(DIRECTIONS): Go through the records and extract every line with the word "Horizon".

(Dataset entries):
_____

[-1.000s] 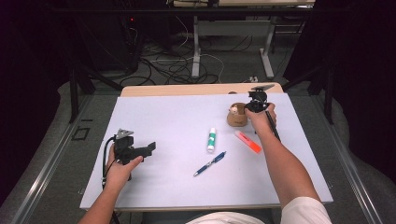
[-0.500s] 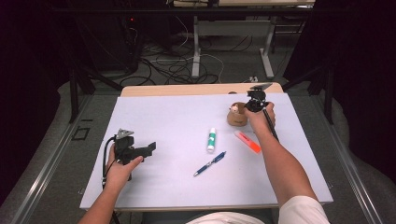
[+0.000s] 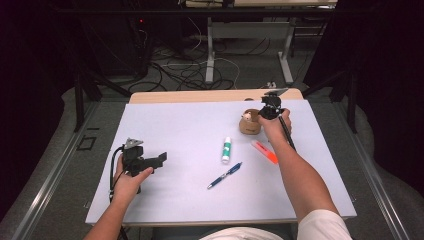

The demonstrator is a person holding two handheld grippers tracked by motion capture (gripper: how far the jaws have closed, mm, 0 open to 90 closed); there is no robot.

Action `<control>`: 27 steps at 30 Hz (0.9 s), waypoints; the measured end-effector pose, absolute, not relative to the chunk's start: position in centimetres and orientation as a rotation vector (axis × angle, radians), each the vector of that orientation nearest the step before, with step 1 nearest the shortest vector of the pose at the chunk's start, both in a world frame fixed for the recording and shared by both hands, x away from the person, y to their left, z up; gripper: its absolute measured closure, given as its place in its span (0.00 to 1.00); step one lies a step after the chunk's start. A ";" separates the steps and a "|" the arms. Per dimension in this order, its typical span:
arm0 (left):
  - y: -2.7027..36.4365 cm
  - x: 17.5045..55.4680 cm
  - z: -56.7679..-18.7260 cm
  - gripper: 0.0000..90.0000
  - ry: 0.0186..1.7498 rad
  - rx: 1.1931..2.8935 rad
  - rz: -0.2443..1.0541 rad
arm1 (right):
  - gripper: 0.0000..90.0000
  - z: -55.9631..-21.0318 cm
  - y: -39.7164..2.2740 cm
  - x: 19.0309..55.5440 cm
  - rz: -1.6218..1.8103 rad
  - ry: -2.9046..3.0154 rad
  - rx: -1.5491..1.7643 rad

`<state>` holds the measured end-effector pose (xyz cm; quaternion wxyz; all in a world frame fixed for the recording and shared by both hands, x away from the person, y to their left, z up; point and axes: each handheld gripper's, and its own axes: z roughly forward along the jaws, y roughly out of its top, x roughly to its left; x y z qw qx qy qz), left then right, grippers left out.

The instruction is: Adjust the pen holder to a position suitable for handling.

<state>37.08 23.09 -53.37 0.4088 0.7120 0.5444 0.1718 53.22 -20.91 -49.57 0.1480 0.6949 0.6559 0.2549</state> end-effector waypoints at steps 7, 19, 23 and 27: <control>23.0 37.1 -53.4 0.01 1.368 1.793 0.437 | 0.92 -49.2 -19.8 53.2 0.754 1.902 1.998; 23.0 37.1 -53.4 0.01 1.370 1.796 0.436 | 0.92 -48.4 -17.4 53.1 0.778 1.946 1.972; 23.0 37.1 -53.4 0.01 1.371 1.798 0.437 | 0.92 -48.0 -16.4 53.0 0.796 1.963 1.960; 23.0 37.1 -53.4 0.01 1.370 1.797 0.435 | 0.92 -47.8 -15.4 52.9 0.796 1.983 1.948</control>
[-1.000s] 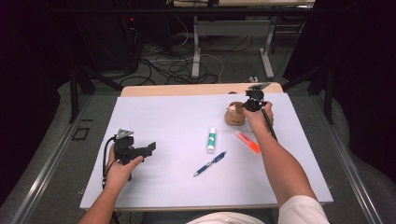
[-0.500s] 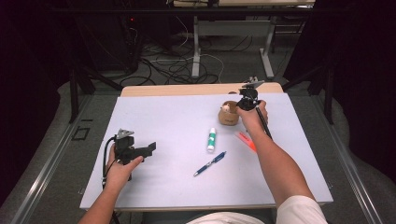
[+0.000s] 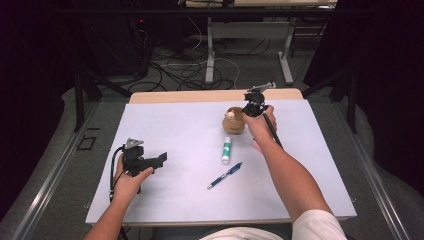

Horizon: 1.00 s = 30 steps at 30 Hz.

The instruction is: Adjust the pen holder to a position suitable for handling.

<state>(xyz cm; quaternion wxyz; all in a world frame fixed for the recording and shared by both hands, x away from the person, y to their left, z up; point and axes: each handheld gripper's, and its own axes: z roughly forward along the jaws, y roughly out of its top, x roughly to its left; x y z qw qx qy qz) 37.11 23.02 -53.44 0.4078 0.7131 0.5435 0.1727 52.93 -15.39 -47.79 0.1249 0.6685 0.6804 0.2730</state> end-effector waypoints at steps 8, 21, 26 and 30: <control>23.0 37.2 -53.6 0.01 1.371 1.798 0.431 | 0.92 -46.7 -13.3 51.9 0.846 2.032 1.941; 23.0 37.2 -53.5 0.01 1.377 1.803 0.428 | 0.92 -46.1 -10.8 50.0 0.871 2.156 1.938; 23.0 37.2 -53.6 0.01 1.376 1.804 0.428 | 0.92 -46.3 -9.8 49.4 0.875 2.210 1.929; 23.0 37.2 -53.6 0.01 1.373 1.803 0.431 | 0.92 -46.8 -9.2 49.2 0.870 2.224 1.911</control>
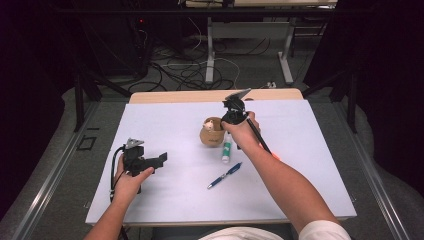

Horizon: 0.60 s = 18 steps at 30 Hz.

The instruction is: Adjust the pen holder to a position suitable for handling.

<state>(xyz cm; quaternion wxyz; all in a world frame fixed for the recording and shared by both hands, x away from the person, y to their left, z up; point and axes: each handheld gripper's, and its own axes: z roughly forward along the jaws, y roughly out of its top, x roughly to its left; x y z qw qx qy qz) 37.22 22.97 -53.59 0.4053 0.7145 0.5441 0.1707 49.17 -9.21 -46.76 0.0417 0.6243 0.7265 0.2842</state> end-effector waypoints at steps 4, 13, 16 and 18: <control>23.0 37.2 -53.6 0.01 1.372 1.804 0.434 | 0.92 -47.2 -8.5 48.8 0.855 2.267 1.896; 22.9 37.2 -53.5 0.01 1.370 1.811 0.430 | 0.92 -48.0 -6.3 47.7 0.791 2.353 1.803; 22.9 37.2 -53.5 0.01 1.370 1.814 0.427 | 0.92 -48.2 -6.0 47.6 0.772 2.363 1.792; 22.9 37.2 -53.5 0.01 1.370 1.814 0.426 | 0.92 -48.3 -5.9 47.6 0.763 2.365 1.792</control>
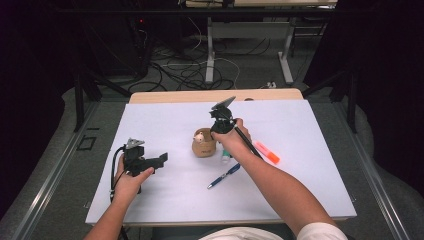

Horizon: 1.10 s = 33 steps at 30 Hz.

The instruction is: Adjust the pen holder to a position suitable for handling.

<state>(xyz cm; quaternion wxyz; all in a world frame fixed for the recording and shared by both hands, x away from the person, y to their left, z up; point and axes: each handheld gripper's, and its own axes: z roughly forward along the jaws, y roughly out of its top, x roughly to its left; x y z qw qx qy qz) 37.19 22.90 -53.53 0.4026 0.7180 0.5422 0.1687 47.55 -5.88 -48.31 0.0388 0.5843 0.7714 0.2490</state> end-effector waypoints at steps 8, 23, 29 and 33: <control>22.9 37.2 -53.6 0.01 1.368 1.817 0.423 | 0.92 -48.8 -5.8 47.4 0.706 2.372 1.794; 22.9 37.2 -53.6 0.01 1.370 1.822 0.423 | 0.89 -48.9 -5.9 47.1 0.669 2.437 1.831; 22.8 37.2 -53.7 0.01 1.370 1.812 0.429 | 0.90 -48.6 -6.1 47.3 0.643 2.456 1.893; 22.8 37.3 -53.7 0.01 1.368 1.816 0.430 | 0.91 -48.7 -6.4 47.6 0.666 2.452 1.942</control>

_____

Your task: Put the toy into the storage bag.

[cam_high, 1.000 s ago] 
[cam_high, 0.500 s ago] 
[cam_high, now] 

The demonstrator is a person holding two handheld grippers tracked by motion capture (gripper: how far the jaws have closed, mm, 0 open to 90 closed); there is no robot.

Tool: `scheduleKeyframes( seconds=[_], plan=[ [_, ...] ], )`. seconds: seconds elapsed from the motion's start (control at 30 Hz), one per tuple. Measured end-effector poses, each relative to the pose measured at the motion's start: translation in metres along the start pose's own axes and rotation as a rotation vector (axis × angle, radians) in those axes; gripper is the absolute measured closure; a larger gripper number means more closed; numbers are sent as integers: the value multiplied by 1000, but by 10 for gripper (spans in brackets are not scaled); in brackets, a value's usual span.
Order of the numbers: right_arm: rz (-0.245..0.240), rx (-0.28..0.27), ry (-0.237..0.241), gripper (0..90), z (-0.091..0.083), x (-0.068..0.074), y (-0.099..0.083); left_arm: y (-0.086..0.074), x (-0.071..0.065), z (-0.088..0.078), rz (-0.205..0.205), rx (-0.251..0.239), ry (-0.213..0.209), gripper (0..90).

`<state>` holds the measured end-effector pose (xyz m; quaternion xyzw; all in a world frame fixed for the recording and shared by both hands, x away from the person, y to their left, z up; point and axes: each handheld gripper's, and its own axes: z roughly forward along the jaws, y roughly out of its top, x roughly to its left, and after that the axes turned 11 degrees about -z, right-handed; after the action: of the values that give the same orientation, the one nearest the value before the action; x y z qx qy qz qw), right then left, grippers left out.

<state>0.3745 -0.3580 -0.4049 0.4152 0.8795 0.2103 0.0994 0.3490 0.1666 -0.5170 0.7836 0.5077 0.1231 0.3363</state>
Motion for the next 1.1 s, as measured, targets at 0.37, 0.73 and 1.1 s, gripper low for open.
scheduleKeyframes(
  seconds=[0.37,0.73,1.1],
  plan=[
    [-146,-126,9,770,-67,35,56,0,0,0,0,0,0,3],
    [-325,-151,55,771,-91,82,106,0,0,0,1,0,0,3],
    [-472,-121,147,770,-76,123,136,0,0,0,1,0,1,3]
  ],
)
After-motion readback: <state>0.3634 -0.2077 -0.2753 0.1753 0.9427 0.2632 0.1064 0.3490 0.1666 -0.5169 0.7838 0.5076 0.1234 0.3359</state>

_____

(RESULT FOR THIS EXERCISE):
Horizon: 1.00 s = 30 steps at 30 Hz.
Horizon: 0.60 s = 18 steps at 30 Hz.
Horizon: 1.10 s = 33 steps at 30 Hz.

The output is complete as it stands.